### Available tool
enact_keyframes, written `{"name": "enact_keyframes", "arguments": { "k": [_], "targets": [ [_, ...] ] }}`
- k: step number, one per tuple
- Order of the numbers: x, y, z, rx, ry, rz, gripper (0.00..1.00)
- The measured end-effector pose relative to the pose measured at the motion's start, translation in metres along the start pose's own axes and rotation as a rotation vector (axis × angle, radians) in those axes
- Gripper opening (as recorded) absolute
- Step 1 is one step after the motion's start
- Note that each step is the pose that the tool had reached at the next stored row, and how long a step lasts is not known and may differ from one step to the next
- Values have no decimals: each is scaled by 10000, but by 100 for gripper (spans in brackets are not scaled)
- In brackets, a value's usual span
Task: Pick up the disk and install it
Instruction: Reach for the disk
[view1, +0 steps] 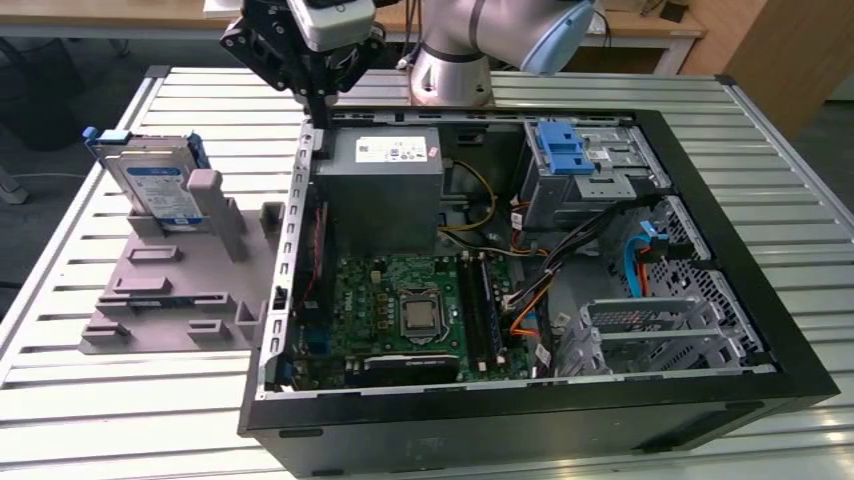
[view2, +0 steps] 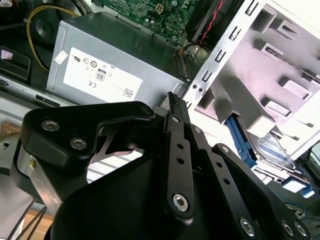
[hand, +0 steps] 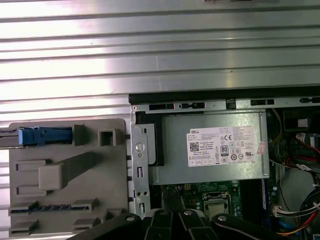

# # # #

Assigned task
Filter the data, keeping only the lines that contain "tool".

Task solution
### Available tool
- Note that each step is the pose that the tool had reached at the next stored row, and how long a step lasts is not known and may differ from one step to the next

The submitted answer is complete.